Cloud data storage solutions cater to more advanced infrastructure technology because they give users a more flexible way to access data. Several different types of cloud deployments are available to healthcare organizations.
However, IT decision-makers need to decide how much control over their data these deployments require, which often leads to hybrid cloud solutions.
Healthcare organizations have many kinds of data, from EHRs to unstructured patient data, some of which needs to be accessed quickly and frequently. Other types of data will be held in a repository until it’s needed.
Entities don’t need to choose between on-premise or cloud storage deployments. Instead, healthcare organizations can choose what data is stored using a variety of methods that suit each unique infrastructure.
Most organizations choose a form of hybrid data storage when scaling up or implementing a more advanced storage solution. Organizations may choose to store more bandwidth intensive data, such as images, on an on-premise server so they can be accessed quickly.
Entities may also use multiple cloud vendors and service models to host different parts of their datacenters or multi-cloud storage models.
Multi-cloud data storage is similar to hybrid data storage, but uses multiple clouds to perform different tasks. Multi-cloud data storage also uses different cloud service models or providers for data because different clouds are better suited for different tasks.

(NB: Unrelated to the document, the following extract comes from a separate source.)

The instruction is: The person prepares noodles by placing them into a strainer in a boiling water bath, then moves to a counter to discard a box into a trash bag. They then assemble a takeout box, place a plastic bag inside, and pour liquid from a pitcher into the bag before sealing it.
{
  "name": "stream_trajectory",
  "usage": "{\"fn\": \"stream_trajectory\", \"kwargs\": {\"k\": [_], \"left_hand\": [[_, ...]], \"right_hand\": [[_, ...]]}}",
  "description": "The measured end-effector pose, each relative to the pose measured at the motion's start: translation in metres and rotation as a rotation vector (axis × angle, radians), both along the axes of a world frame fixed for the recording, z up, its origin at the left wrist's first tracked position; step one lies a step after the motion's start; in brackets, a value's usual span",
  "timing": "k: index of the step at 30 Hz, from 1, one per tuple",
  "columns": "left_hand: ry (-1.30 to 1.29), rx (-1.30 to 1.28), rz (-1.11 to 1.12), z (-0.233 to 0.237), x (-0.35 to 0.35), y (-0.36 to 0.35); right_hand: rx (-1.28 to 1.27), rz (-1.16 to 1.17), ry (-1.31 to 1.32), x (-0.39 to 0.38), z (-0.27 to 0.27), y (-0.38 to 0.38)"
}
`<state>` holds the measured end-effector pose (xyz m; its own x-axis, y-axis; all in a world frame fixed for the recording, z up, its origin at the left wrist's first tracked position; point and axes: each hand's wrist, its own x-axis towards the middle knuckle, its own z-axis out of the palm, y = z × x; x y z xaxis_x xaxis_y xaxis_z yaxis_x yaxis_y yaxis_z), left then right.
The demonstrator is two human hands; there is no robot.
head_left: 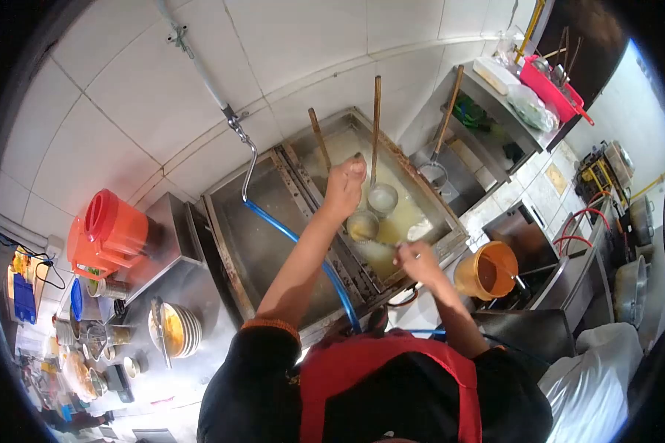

Hybrid data storage uses more than one cloud or server option, accessing data that is blended together between two or more infrastructure hosting solutions.
Hybrid solutions are also important for data backup and recovery. Many cloud data storage solutions offer backup and recovery services which can also duplicate on-premise data into the cloud so in the event of a disaster where the on-premise server is compromised, the data is not lost.
The ability for data to be recovered in a timely manner to reduce downtime for clinicians and patients is where cloud really shows its value.
Zetta CEO Mike Grossman explained to HITInfrastructure.com that recoverability is one of the key challenges for healthcare organizations.
“Even if the data is stored in an off-premise cloud server, being able to restore the data rapidly ends up being a challenge,” Grossman stressed. “When organizations have backup solutions, they don’t really have a good way of recovering data, or in the disaster recovery context, recover their applications.”
While hyper-convergence isn’t technically categorized as a hybrid storage solution, it uses both on-premise and cloud/virtualization technology to converge systems and better connect infrastructure systems.
Hyper-convergence virtualizes elements of datacenter infrastructure from storage and networking to process and memory. The entire infrastructure is managed from a single place, which gives IT administrators more visibility and control over the entire environment.
Hyper-convergence can also be run in a cloud or on-premise environment and lets IT administrators control all virtual deployments from one place. This allows for less user error and faster technology speeds.
Pivot3 Chief Marketing Officer Bruce Miline told HITInfrastructure.com that many organizations are seeking out quick turnkey solutions to streamline this process.
“A lot of organizations are demanding quick turnkey solutions that are easy to deploy, easy to maintain, easy to configure and they don’t have to take a lot of time integrating all the components in the data center before they can deploy them,” Miline explained.
According to Miline, hyper-converging infrastructure systems reduces the amount of time it takes for clinicians to access EHRs and other data from the datacenter.
As healthcare organizations continue to embrace advanced health IT infrastructure technology, the volume of data collected and stored will increase accordingly. Organizations need to ensure their data is stored securely and is accessible to protect patient data. Clinicians must also have access to data where and when they need it for a successful data storage option.